Uma colorida expressão norte-americana garante que não adianta pôr batom num porco, pois nem por isso deixa de ser um porco. Vem isto a propósito da política do imperialismo. De forma cada vez mais brutal, deixam-se cair as falsas desculpas para aquilo que sempre foi, e será, a essência da política imperialista: a conquista, a rapina, a violência sem entraves. Basta ouvir Trump falar da Venezuela para perceber que o batom passou de moda. Trump diz abertamente o que outros tentam maquilhar. Assume o objectivo do controlo colonial, da pilhagem dos recursos naturais, do total desrespeito por qualquer réstia de direito internacional. Assim também na Palestina. O genocídio de Israel-EUA-Inglaterra-UE, que vem do tempo de Biden, saiu dos noticiários, mas prossegue no terreno. Trump quer agora nomear órgãos de cariz colonial para Gaza. E criar, sobre os cadáveres de dezenas de milhares de crianças, um resort de luxo para milionários. O jornal israelita Jerusalem Post relata a confissão sem batom da Mossad, serviços secretos de Israel, de como intervém no Irão: «Chegou a hora. Estamos convosco. Não apenas à distância e verbalmente. Estamos convosco no terreno» (jpost.com, 29.12.25). O sinistro ex-director da CIA e ex-MNE dos EUA, Michael Pompeo, confirma, num tweet onde cinicamente deseja «Bom Ano Novo a todos os iranianos que estão nas ruas. E também a todos os agentes da Mossad que caminham ao seu lado» (jpost.com, 3.1.26). As confissões explicam como se militarizaram os legítimos protestos iniciais, numa tentativa de abrir caminho a uma nova agressão militar dos EUA e Israel, à semelhança do que aconteceu em Junho.

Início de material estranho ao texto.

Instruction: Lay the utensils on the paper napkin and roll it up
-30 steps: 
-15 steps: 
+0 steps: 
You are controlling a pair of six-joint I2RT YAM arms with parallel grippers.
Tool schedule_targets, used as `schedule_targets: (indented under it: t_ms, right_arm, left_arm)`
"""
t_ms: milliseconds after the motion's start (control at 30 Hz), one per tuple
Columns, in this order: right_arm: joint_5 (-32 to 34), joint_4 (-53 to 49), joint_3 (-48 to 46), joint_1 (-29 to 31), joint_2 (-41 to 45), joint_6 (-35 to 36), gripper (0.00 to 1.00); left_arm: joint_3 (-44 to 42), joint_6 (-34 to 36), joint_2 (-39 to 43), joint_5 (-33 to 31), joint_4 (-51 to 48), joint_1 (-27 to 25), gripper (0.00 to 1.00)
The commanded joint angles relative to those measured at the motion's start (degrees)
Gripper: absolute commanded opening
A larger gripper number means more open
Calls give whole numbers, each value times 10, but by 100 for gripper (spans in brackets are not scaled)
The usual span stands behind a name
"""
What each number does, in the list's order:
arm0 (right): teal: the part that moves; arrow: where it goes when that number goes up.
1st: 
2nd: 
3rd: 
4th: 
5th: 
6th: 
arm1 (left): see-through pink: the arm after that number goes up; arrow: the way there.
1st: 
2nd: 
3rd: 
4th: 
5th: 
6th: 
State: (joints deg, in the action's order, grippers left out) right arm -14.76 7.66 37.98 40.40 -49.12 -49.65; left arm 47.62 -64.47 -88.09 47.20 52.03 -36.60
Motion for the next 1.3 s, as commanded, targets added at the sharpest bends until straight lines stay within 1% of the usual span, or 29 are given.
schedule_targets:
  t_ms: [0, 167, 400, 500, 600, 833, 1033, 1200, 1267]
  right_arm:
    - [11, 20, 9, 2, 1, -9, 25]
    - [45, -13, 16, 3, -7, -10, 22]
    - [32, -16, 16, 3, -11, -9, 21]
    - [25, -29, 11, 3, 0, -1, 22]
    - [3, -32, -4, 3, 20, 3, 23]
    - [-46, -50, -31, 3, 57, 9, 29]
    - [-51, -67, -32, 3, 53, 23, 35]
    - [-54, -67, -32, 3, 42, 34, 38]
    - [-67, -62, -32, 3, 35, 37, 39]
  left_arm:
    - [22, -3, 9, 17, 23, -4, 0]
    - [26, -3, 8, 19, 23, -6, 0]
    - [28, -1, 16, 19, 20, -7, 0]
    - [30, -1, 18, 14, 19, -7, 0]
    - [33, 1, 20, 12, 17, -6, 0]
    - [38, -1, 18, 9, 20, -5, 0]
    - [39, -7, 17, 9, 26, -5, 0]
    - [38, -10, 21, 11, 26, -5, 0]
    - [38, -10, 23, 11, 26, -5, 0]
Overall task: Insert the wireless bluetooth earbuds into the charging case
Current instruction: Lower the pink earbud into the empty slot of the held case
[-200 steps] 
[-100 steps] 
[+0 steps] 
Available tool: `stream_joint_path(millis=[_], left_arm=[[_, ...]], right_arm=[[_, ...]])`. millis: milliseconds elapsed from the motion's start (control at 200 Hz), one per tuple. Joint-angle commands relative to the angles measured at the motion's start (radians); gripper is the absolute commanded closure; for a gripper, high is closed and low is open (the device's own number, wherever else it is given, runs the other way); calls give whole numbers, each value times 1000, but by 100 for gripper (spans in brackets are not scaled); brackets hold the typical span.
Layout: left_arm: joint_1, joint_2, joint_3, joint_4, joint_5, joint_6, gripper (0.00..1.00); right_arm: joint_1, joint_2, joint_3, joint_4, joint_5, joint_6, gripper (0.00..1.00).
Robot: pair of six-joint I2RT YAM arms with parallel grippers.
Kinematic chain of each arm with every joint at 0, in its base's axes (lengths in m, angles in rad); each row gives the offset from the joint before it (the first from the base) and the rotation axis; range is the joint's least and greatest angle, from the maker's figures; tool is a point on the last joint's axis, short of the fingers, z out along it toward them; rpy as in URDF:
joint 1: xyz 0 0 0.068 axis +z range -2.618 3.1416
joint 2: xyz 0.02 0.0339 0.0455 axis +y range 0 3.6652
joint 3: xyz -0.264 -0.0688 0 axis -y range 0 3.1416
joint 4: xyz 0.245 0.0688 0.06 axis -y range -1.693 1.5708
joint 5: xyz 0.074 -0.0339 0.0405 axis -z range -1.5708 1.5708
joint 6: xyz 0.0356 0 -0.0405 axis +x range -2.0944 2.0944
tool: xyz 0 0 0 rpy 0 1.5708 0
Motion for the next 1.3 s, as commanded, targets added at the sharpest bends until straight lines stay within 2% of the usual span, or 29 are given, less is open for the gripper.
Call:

Importa não subestimar a perigosíssima situação que vivemos. Mas a dispensa do batom é também um sinal de desespero. O declínio económico da superpotência imperialista é evidente, tal como o é a ascensão da China. Há muito que a classe dirigente dos EUA procura dar a volta à situação. Mas são difíceis de ultrapassar os estragos causados por décadas de desindustrialização, financeirização, militarização e endividamento. A dívida pública dos EUA está a ficar descontrolada. No início deste ano atingia 38,3 biliões de dólares (teradólares; jec.senate.gov, 9.1.26), com um aumento de 38,7% em apenas cinco anos. No ano fiscal de 2025 os EUA gastaram mais a pagar juros de dívida (1,2 biliões) do que no seu gigantesco orçamento militar (1 bilião). A insustentabilidade dessa situação, a imprevisibilidade de Trump, a sua errática política de taxas aduaneiras (ou melhor, sanções) arriscam-se a secar os fluxos de dinheiro que têm permitido manter o dólar como moeda de reserva mundial. Resta a fúria agressiva para, através da pilhagem, intimidação e violência, tentar abocanhar recursos e preservar a hegemonia dos EUA.

Também por isso a Gronelândia. Durante décadas a UE ajudou a destruir o direito internacional, da Jugoslávia a Gaza. Alimentou o monstro, pensando beneficiar com a sua conivência no ataque a outros. Mas agora está na mira. O silêncio ensurdecedor da UE face ao ataque terrorista de Biden que mandou pelos ares o gasoduto NordStream2, mostrou o grau de vassalagem da UE. A (não) reacção às tarifas de Trump confirmou-o. Pensavam que ser lacaios os punha ao abrigo da rapina. Mas o cheiro a sangue atiça as feras. E sempre é mais fácil roubar quem se põe a jeito.